At City Hall, people were up on the statues, dancing to loud music. One woman was doing a pole dancing routine without the pole, and flashed her breasts to the crowd below. The feeling was celebratory but acquiring a sort of dark edge. By the time I reached the Parkway, the edge was sharp. People were shoving, men were urinating in plain sight, trash was everywhere, the crowds were enormous. I’ve never seen that many people on the city’s streets. At one point, I could see nothing on any side except coat sleeves and wide backs. I felt a surge of panic. I turned around and tore through the crowd until I reached an area where I could move my arms.

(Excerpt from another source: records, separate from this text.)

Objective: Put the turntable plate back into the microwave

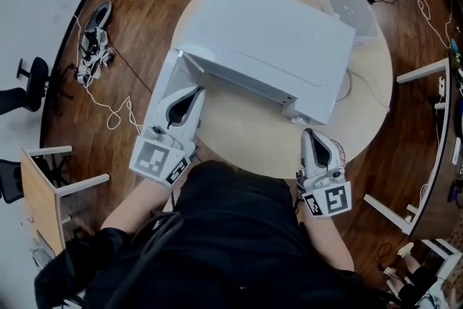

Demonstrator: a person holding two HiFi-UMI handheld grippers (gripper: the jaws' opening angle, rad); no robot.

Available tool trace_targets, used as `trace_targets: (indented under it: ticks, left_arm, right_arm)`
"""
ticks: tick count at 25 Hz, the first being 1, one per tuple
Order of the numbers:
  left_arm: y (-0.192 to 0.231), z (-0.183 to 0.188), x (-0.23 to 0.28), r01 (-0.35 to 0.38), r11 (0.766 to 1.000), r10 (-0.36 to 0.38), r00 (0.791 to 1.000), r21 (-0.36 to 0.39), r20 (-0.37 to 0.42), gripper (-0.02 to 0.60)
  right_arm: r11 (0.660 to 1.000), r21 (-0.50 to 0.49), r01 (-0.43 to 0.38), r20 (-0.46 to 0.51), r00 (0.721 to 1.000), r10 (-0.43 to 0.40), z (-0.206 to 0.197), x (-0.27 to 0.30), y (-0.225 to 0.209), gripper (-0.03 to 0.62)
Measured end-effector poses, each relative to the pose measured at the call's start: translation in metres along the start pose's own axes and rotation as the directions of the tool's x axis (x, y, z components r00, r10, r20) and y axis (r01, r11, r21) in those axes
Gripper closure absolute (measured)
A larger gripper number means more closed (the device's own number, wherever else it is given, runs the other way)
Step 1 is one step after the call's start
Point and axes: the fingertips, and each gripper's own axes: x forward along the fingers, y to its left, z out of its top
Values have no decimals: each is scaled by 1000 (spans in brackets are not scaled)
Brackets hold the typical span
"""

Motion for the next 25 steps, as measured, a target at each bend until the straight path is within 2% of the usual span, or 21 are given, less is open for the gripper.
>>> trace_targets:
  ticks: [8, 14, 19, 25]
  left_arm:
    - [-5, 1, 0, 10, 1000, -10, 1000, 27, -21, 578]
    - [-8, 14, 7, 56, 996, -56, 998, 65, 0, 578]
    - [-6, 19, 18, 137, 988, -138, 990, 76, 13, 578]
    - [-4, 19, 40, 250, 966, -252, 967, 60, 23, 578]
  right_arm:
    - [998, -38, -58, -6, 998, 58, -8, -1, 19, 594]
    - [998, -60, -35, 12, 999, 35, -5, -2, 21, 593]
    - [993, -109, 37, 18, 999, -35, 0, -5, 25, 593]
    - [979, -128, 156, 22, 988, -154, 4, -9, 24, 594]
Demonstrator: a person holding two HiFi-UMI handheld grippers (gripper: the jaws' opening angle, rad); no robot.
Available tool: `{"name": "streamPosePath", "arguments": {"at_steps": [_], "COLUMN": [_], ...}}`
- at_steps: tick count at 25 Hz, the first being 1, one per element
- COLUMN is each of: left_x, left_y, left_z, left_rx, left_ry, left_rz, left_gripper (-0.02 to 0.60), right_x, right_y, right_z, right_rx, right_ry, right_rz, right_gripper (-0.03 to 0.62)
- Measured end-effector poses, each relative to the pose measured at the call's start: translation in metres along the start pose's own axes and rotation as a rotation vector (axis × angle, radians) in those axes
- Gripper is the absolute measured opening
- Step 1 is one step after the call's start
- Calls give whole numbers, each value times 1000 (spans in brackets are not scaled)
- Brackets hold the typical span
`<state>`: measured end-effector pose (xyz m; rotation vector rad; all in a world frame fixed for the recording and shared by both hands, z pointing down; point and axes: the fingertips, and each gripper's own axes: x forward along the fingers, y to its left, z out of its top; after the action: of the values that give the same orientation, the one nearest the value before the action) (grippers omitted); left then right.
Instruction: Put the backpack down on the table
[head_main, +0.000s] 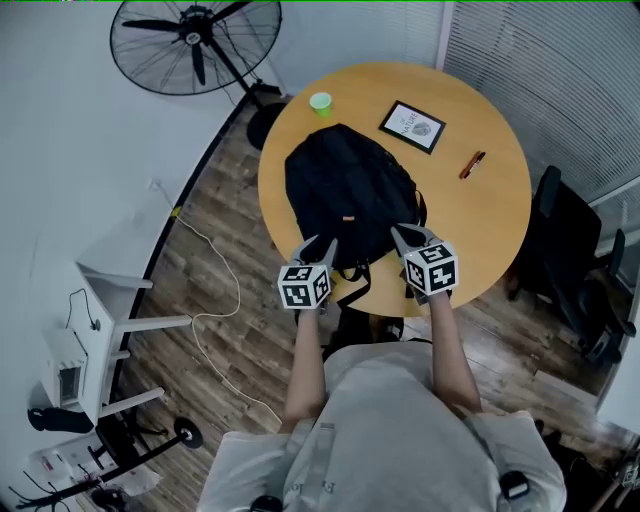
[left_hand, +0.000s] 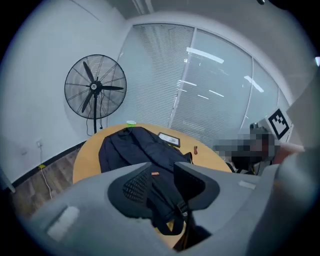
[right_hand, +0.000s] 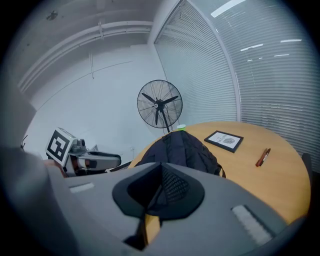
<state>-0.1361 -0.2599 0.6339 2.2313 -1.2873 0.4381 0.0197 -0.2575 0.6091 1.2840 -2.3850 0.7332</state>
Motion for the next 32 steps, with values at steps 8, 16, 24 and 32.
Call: {"name": "streamPosePath", "arguments": {"at_steps": [8,16,24,32], "left_x": [-26,-41,-52,-57], "left_y": [-23,-21,-20,-17], "left_z": [-8,3,9,-6], "left_rx": [-19,-5,-14,-19], "left_ry": [-48,-112,-151,-91], "left_rz": [-4,27,43,54], "left_gripper": [143,99,6,6], "right_x": [-10,-13,-11,-13], "right_y": [9,4,11,15], "right_z": [-4,-3,-5,-11], "right_rx": [-18,-14,-24,-5], "right_ry": [-9,-21,-12,-12], "right_rz": [25,21,37,33], "right_gripper": [0,0,0,0]}}
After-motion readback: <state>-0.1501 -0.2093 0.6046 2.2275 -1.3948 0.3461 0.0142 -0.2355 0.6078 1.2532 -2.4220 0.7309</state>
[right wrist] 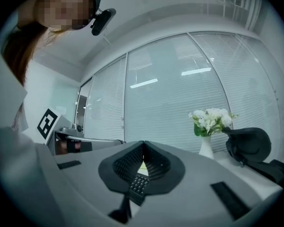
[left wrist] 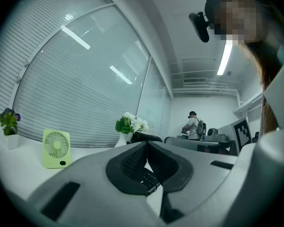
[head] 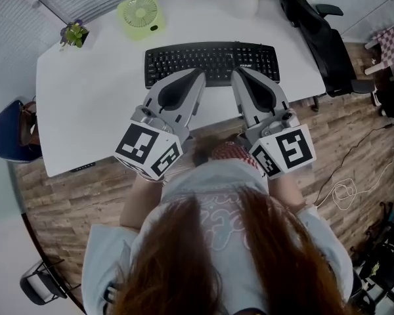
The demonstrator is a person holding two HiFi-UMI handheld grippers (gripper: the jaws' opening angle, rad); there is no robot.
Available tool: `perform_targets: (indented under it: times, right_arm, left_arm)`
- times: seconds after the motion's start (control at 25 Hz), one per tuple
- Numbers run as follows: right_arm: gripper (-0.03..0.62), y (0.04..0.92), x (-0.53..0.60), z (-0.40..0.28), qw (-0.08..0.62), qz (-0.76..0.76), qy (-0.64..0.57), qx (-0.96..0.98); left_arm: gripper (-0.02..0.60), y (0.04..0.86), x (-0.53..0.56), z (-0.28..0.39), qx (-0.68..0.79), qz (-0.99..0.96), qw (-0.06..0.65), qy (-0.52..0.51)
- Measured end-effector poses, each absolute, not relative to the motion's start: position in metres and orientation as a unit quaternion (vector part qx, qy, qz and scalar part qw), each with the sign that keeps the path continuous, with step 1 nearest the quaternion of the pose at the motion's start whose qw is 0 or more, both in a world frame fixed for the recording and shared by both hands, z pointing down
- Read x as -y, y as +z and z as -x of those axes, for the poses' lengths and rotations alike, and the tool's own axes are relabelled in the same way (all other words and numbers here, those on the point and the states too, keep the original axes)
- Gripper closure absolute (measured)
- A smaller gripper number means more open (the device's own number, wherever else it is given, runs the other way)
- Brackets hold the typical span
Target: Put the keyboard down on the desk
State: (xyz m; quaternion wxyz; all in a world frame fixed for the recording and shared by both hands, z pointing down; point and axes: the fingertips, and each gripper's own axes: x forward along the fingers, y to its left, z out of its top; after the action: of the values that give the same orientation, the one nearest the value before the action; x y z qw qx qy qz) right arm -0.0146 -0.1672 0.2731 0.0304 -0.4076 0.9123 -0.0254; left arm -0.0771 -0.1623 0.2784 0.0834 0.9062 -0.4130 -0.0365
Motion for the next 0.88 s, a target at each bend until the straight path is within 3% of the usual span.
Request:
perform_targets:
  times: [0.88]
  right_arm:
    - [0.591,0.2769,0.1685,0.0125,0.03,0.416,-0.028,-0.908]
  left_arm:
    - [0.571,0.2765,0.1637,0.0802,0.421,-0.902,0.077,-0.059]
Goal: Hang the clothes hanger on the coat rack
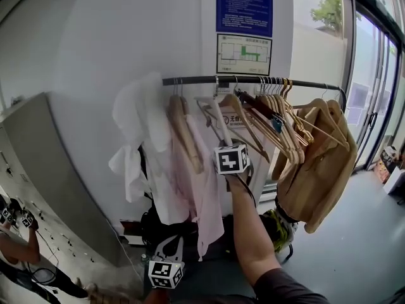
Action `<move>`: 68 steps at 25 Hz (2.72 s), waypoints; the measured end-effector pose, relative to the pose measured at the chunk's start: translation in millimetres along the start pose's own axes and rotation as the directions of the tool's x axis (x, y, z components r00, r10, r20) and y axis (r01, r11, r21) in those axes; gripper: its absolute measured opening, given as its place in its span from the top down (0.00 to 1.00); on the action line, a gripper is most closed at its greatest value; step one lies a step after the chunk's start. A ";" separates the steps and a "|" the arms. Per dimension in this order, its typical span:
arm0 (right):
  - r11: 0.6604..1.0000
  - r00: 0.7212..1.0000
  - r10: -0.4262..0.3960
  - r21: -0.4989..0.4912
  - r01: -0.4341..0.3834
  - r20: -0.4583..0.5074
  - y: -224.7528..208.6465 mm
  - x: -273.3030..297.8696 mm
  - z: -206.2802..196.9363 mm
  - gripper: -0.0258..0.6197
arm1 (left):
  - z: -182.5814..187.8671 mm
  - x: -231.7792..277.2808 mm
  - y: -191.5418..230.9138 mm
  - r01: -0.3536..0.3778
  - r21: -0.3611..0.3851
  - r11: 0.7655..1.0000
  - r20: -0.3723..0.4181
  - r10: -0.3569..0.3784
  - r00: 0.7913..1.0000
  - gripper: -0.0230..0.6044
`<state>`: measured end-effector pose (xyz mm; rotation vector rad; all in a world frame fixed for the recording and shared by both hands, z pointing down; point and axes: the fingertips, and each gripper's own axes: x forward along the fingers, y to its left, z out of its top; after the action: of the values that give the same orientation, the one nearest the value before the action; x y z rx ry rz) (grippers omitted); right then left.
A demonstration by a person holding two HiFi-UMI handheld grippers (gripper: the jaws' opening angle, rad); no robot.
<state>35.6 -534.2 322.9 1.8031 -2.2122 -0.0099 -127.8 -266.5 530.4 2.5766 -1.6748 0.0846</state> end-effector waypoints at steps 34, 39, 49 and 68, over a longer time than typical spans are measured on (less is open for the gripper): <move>0.999 0.966 0.040 -0.046 -0.029 0.257 32.1 -165.6 -153.4 0.64 | 14.9 44.6 -27.2 0.091 0.014 0.996 0.027 -0.091 0.995 0.96; 1.000 0.977 0.025 0.012 -0.028 0.210 37.4 -190.1 -196.9 0.88 | 26.0 50.4 -35.6 0.120 0.023 0.993 0.054 -0.121 0.991 0.96; 0.999 0.987 0.019 0.046 -0.027 0.161 32.1 -203.3 -230.9 0.94 | 27.1 55.7 -55.5 0.159 0.018 0.987 0.056 -0.160 0.986 0.96; 0.998 0.988 0.045 0.046 -0.052 0.150 39.5 -202.7 -237.5 0.94 | 21.7 54.5 -67.2 0.174 0.027 0.984 0.028 -0.175 0.984 0.96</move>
<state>86.9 -289.6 514.2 1.8289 -2.3782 -0.0824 -44.0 -290.8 511.5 2.7429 -1.4578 0.0567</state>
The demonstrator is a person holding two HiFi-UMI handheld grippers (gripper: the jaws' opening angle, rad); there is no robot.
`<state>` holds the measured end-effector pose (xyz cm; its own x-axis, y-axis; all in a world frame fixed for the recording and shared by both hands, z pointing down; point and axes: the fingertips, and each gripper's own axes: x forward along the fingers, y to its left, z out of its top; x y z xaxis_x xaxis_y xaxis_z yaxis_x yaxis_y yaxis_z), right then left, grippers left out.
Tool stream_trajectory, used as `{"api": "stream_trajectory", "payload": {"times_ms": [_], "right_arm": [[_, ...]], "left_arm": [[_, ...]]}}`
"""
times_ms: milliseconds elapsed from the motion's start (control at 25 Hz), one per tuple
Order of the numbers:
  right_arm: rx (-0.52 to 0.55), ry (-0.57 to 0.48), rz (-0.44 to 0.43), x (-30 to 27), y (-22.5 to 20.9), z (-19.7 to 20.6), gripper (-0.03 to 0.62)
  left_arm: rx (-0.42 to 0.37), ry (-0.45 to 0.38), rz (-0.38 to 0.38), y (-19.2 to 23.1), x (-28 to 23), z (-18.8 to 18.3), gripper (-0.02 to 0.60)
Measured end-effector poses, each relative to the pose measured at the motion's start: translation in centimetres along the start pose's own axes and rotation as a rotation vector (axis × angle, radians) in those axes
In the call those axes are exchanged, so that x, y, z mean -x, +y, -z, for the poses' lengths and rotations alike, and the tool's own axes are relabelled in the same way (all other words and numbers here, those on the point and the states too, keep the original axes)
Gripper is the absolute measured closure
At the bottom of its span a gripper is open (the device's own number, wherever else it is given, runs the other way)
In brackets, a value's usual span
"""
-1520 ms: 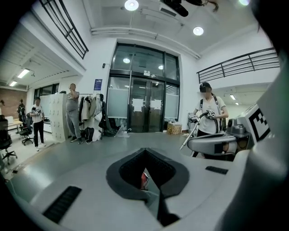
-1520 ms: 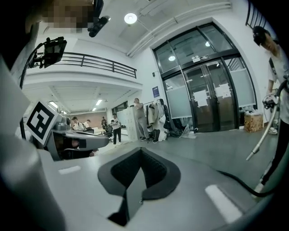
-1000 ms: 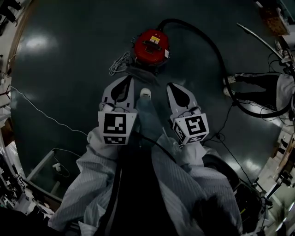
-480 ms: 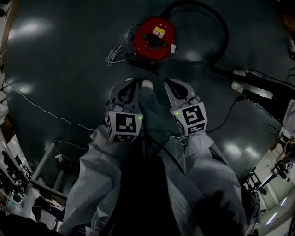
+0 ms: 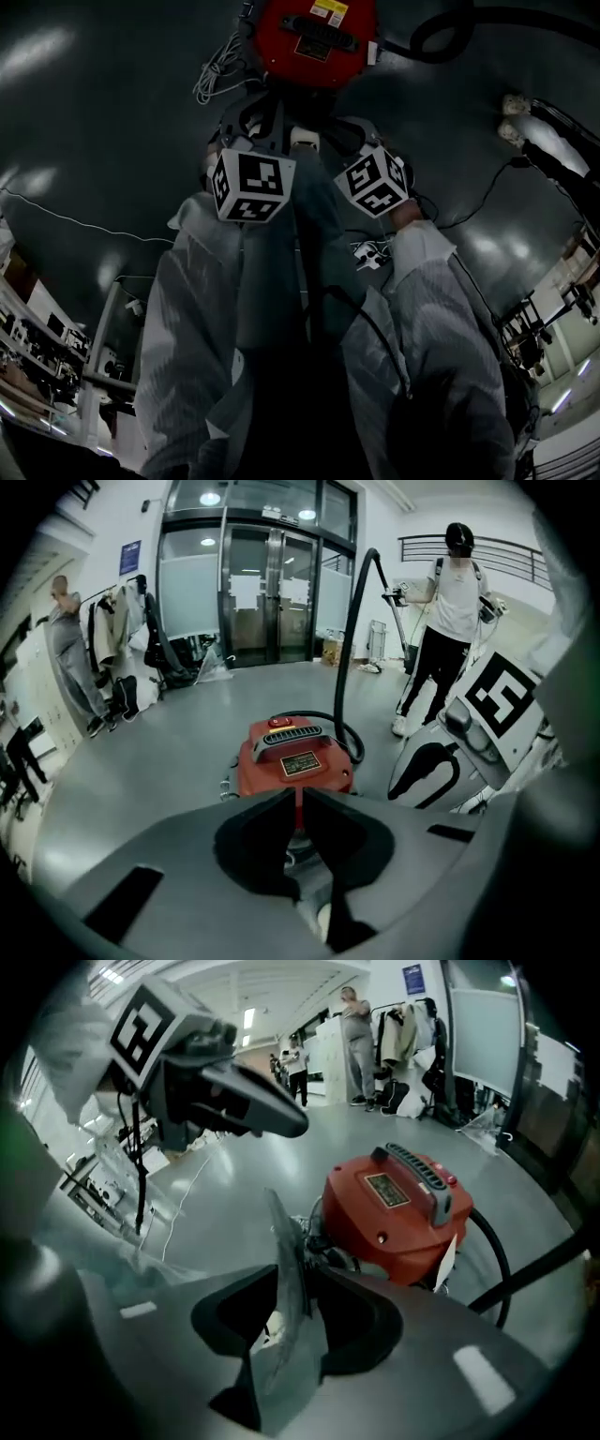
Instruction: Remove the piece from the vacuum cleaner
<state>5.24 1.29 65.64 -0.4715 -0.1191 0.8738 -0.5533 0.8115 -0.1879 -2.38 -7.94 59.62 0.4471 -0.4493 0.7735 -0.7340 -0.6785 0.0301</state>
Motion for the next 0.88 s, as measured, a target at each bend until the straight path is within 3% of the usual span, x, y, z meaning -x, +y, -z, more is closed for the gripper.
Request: {"api": "stream_trajectory", "payload": {"times_ms": [80,280,440,640,880], "right_arm": [[0.058,0.043,0.002,-2.0,-0.4,1.0,0.477],[0.133,0.099,-0.017,-5.2,0.2,2.4,0.441],[0.127,0.116,0.023,-6.5,0.2,3.0,0.439],[0.191,0.126,0.067,-6.6,0.6,3.6,0.477],[0.144,0.143,0.002,-6.8,1.4,3.7,0.558]], "left_arm": [[-0.053,0.001,0.024,0.6,-2.2,0.1,0.508],[-0.084,0.027,0.073,0.9,-6.3,0.6,0.435],[-0.150,0.055,0.081,0.2,-8.7,1.1,0.433],[-0.077,0.013,0.074,0.0,-8.8,1.5,0.433],[-0.085,0.031,0.056,0.1,-8.9,1.4,0.433]]}}
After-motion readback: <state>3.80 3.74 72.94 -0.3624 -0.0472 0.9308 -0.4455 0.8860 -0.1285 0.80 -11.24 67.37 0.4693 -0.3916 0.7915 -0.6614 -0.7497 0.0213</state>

I didn’t see anything more scandalous than people being happy or drunk or, mostly, both. Later in the evening, I saw friends who hadn’t gone to the parade. Two of them asked me, separately, “What’s the worst thing you saw?” I didn’t have any gory details. It was almost anticlimactic, and slightly unfamiliar as a Philadelphian accustomed to disaster. SEPTA was organized and well staffed, and the city has clearly learned from successfully hosting the DNC, the NFL Draft and the pope’s visit. As another Philly native said to me, with wonder in his voice, “They pulled it all together so quickly, and did such a good job. It’s what a world-class city would do.”

He’s right. It was a world-class team of players enjoying a world championship in a world-class city.

At one point in the day, as I squeezed between people in Dawkins and Wentz jerseys on my way along sunny Broad, I heard a guy say to his friend, “What a time to be alive, man.”

As a Philadelphian, if not as a football fan, I couldn’t disagree.